Le groupe de Reshef, les « Commandants pour la sécurité d’Israël« , est constitué de plusieurs centaines d’anciens officiers de haut-rang issus des divers services israéliens de sécurité.

Il s’est déjà distingué dimanche après avoir posé des panneaux d’affichage à travers tout le territoire qui mettaient en garde contre une éventuelle prise de contrôle d’Israël par les Palestiniens.

Le groupe est apolitique mais fermement engagé en faveur d’une solution à deux Etats, la seule capable, selon lui, de protéger le pays et ses citoyens.

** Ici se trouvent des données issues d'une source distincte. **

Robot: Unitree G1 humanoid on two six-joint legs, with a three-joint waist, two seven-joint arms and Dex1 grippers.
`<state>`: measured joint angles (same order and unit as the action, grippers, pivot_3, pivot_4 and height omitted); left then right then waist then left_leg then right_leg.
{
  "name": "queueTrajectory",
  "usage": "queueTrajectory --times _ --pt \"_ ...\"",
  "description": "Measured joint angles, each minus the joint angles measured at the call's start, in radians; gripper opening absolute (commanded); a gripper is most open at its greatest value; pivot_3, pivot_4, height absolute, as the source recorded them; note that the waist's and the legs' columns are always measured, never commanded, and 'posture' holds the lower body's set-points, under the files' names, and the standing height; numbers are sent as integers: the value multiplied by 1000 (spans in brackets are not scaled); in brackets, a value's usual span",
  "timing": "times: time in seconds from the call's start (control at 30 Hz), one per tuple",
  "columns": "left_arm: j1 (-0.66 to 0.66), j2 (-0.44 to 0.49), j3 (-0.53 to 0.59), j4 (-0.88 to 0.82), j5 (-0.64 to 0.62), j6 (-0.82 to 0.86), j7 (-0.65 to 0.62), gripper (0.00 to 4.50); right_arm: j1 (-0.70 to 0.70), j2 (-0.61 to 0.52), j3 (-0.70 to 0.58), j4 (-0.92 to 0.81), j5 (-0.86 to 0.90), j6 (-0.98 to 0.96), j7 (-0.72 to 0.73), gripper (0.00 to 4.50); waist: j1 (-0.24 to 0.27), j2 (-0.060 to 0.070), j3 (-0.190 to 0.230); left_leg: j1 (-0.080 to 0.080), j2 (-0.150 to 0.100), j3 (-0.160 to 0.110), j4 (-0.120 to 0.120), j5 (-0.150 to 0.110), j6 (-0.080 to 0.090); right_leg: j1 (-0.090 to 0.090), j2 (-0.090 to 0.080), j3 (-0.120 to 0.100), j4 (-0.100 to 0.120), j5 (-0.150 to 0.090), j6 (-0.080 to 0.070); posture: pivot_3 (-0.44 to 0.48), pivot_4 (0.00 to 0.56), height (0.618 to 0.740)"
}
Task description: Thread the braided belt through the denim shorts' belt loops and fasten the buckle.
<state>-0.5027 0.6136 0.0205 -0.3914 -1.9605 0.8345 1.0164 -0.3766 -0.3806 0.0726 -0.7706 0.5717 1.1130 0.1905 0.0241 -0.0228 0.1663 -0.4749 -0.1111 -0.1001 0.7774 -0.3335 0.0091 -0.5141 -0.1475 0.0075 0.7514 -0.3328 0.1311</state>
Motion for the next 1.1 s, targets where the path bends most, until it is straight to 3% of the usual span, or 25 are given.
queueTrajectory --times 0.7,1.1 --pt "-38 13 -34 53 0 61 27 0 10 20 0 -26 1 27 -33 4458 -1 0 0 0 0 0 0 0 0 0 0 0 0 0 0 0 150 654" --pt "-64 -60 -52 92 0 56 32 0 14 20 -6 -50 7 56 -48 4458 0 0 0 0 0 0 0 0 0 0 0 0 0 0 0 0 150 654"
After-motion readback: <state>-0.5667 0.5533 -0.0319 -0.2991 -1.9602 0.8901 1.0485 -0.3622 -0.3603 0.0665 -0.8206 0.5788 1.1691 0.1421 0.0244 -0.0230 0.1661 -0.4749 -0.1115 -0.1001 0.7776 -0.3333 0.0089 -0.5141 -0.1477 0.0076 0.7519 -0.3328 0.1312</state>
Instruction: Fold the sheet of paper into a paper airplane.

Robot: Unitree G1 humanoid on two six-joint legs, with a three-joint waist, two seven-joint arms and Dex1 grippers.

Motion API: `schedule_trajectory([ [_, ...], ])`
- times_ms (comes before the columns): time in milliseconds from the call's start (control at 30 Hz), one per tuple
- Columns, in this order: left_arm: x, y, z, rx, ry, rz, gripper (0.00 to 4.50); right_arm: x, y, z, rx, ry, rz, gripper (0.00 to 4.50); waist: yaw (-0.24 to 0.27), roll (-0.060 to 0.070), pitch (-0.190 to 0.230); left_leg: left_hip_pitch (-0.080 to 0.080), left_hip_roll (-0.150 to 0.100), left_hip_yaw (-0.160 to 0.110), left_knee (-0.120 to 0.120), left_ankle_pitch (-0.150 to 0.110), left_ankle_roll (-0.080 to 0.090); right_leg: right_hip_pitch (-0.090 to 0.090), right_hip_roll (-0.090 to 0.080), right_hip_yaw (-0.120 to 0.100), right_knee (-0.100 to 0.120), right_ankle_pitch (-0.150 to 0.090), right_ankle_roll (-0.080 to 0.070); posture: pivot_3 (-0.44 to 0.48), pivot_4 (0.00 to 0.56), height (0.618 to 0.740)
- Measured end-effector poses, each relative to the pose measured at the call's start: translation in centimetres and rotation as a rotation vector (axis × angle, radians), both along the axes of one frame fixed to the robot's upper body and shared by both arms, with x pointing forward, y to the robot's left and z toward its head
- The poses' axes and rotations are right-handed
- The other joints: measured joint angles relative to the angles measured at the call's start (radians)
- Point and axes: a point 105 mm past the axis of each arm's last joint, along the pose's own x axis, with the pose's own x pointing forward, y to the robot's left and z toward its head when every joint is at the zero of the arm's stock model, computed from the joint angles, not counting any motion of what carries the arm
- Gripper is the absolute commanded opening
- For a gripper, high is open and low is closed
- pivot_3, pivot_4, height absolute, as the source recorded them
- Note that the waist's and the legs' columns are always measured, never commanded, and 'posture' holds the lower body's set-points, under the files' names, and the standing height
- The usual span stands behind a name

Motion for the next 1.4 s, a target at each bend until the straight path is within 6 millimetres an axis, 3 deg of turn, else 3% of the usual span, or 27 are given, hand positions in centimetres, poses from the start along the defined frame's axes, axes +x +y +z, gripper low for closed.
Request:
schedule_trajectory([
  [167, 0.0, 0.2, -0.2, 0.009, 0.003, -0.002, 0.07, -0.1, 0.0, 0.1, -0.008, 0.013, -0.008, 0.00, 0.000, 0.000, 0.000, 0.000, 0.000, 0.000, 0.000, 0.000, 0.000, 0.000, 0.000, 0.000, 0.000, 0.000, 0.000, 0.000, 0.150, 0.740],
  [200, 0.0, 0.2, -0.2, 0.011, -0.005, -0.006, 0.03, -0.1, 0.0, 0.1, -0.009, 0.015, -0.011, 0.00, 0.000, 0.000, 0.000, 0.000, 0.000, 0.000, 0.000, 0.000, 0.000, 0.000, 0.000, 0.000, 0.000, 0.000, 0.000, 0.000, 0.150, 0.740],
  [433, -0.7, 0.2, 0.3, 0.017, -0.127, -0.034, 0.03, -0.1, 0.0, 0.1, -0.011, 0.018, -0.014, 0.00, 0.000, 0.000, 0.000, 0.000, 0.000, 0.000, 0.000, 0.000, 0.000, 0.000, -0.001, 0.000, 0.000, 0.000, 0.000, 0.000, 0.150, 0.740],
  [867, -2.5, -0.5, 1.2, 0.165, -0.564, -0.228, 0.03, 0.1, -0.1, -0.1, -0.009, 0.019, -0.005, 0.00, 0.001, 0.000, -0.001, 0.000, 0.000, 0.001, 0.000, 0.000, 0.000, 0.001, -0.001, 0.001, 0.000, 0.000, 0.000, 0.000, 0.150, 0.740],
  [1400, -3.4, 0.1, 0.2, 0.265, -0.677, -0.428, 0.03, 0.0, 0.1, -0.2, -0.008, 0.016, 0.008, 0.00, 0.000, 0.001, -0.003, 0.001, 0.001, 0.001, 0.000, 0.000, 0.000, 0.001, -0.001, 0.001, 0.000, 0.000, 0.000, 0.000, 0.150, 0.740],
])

“Je ne veux pas voir des camions arriver de Jabel Mukaber [quartier de Jérusalem-Est] et foncer en prenant pour cibles nos soldats. Je ne le veux pas », a expliqué le major-général Gadi Shamni, ancien commandant du Front Central de l’armée israélienne.

Shamni faisait référence à l’attentat au camion-bélier perpétré la semaine dernière. Le chauffeur d’un camion, originaire de Jabel Mukaber, avait précipité son véhicule dans un groupe de militaires israéliens, tuant quatre d’entre eux et faisant plus d’une douzaine de blessés.

Selon Shabtai Shavit, un ancien chef du Mossad, les dirigeants du pays n’ont aucun programme de résolution du conflit israélo-palestinien à proposer.

“Quelqu’un sait-il ce que veut Israël aujourd’hui ? Quand je parle d’Israël, je veux bien sûr parler du gouvernement. Quelqu’un sait-il vers quoi nous nous dirigeons ? Ou plus précisément, quelqu’un sait-il où on est en train de nous emmener ? » s’est interrogé Shavit.